Croeso i Gymru — welcome to Wales. Say it out loud once and you’ll understand the country a little better. This is the heartland of the Welsh language, where the road signs come in two tongues and you’ll hear the old language spoken on the street, in the shops, in song.
North Wales packs an astonishing amount into a small space: breathtaking mountains, Victorian seaside towns, an expansive coastline, and — famously — more castles per square mile than anywhere else on the planet.
The iron ring
In the thirteenth century, Edward I tried to pin down the independence-minded Welsh with a chain of vast stone fortresses. We tour three of the greatest — Conwy, Caernarfon, and Beaumaris — each a UNESCO World Heritage Site, each wrapped around a storybook harbour town. They were built to intimidate. Eight hundred years later, they mostly just astonish.
Snowdonia by steam
You can drive through Eryri — Snowdonia — but you really ought to ride it. The vintage Ffestiniog Railway climbs from the coast into the mountains on tracks first laid to carry slate, and there’s no better seat in Wales than a carriage window as the peaks roll by.

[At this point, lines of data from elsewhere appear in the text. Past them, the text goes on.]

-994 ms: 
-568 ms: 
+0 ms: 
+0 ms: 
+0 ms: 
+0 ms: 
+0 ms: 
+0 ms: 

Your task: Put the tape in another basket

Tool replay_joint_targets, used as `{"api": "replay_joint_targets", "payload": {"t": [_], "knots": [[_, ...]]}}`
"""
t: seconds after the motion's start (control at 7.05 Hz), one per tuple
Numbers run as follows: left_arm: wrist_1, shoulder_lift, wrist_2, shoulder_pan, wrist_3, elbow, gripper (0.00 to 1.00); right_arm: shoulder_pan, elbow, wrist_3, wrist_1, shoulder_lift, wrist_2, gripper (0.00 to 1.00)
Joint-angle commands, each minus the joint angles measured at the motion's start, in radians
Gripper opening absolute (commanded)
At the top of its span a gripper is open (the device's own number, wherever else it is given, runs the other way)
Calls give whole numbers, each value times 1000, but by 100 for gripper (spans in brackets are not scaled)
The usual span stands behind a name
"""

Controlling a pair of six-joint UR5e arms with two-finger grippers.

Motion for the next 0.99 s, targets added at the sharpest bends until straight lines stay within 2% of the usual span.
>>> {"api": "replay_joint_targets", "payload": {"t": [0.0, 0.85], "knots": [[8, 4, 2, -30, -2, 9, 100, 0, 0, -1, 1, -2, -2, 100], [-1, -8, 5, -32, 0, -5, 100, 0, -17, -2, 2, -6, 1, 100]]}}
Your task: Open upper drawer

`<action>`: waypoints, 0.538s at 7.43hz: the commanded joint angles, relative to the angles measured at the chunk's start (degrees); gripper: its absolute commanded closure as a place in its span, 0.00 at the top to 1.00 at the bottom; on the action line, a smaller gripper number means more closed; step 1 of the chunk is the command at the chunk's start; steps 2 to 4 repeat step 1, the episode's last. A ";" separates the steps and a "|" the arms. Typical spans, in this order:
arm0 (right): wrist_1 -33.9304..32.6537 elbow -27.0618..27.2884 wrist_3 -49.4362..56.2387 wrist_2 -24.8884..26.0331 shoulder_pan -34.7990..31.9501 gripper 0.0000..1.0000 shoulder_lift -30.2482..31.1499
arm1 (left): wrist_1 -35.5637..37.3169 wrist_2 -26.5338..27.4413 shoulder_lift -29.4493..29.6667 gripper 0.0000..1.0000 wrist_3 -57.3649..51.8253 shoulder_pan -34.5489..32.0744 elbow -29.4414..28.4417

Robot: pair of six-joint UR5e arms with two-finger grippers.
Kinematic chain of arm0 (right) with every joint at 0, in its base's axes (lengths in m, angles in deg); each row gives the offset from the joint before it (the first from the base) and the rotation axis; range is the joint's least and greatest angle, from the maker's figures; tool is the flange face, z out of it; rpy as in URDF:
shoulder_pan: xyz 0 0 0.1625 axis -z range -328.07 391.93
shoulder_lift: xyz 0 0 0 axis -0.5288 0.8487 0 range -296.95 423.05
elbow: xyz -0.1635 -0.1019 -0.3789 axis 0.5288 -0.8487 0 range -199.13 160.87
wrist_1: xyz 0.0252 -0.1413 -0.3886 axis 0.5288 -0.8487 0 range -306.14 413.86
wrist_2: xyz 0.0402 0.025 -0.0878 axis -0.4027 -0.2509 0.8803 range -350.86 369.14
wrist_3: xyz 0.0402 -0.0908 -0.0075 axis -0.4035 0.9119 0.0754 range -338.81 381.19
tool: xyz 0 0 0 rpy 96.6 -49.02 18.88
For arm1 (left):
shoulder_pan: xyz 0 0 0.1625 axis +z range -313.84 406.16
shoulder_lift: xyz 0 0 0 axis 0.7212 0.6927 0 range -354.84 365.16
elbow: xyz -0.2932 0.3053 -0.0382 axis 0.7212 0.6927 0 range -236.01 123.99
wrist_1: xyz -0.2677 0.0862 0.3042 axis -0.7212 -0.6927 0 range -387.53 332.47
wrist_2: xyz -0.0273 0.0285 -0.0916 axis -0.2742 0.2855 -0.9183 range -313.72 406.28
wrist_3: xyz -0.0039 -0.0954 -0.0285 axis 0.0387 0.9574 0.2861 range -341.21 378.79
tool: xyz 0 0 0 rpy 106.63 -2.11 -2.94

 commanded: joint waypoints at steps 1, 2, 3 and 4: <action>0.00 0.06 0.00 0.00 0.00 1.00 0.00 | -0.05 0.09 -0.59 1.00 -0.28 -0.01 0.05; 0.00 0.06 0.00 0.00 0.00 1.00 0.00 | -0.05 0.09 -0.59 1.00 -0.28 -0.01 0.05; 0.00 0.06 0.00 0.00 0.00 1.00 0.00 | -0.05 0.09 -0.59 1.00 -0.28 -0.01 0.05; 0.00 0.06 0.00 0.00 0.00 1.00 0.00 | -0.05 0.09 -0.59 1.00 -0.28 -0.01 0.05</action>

An Italian village on a Welsh estuary
And then there’s Portmeirion: a pastel, Italianate fantasy village perched above a tidal estuary, built by one eccentric architect over half a century. It shouldn’t work. It absolutely does.
Our base: Llandudno
We settle in at Llandudno, the elegant Victorian resort whose surroundings so charmed a visiting Lewis Carroll that they found their way into Alice in Wonderland. The Great Orme rises straight out of the sea behind the town; the promenade curves away in front of it. Unpack once, and let North Wales come to you.